Le marché immobilier à Dubaï affaibli par le conflit au Moyen-Orient


Principaux renseignements

  • Le nombre de transactions immobilières à Dubaï a fortement chuté en raison de la guerre menée par les États-Unis et Israël contre l’Iran.
  • Les vendeurs proposent des remises importantes pour attirer les acheteurs inquiets quant à la stabilité du marché.
  • Malgré ces inquiétudes, certains dirigeants du secteur restent optimistes et soulignent l’intérêt continu pour l’immobilier de luxe.

Le marché immobilier à Dubaï montre les tout premiers signes de faiblesse suite à la guerre menée par les États-Unis et Israël contre l’Iran. Le volume des transactions immobilières a chuté, les analystes constatant une baisse de 37 pour cent en glissement annuel au cours de la première quinzaine de mars. Les vendeurs proposent certaines propriétés avec des remises importantes, allant de 12 à 15 pour cent. Ils souhaitent vendre rapidement en raison des inquiétudes concernant la stabilité du marché.

Conséquences pour marché immobilier en plein essor

Ce ralentissement soudain fait suite à cinq années de hausse ininterrompue des prix de l’immobilier. Des questions s’étaient déjà posées auparavant quant à un éventuel ralentissement de la croissance. Ce conflit constitue le plus grand défi à ce jour pour le marché immobilier de Dubaï, qui prospérait grâce à un afflux de particuliers fortunés attirés par le régime fiscal avantageux des Émirats arabes unis. Les actions des promoteurs immobiliers ont souffert, Emaar Properties, la société à l’origine de la Burj Khalifa, ayant enregistré une baisse de plus de 26 pour cent depuis le début de la guerre.
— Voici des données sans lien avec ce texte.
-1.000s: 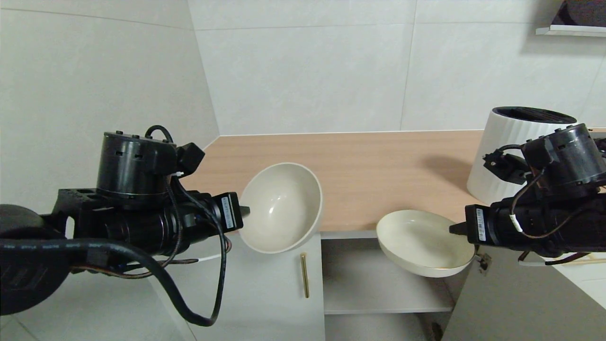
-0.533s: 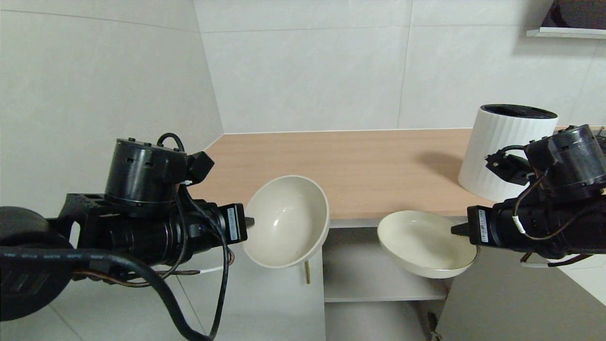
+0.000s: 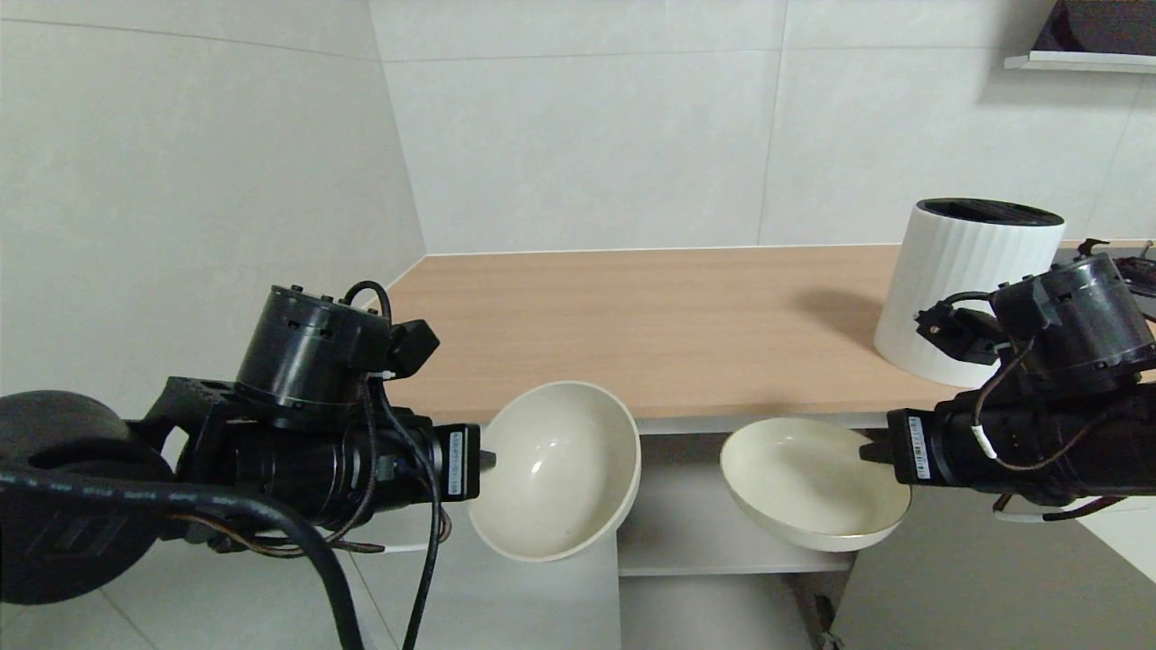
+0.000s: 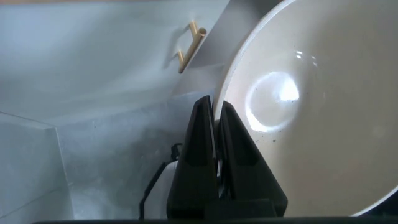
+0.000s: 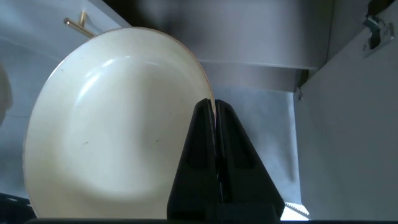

Alors que la valeur des transactions a diminué de moitié par rapport à février, le prix médian des transactions reste relativement stable. Les analystes de Citi préviennent que le conflit pourrait dissuader les acheteurs et les investisseurs, entraînant un ralentissement de la croissance démographique à Dubaï. Ils prévoient une baisse annuelle moyenne des prix de l’immobilier de 7 pour cent entre cette année et 2028 dans un scénario pessimiste.

Des lueurs d’optimisme

Malgré ces inquiétudes, certains dirigeants du secteur restent optimistes. Ils soulignent que l’activité du marché n’a pas complètement cessé. Par exemple, un appartement haut de gamme sur Palm Jumeirah a récemment été vendu à l’ancien champion de l’UFC Francis Ngannou, ce qui suggère un intérêt continu pour l’immobilier de luxe. De plus, les sociétés d’investissement indiquent recevoir des demandes d’acheteurs à la recherche de biens immobiliers à prix réduit.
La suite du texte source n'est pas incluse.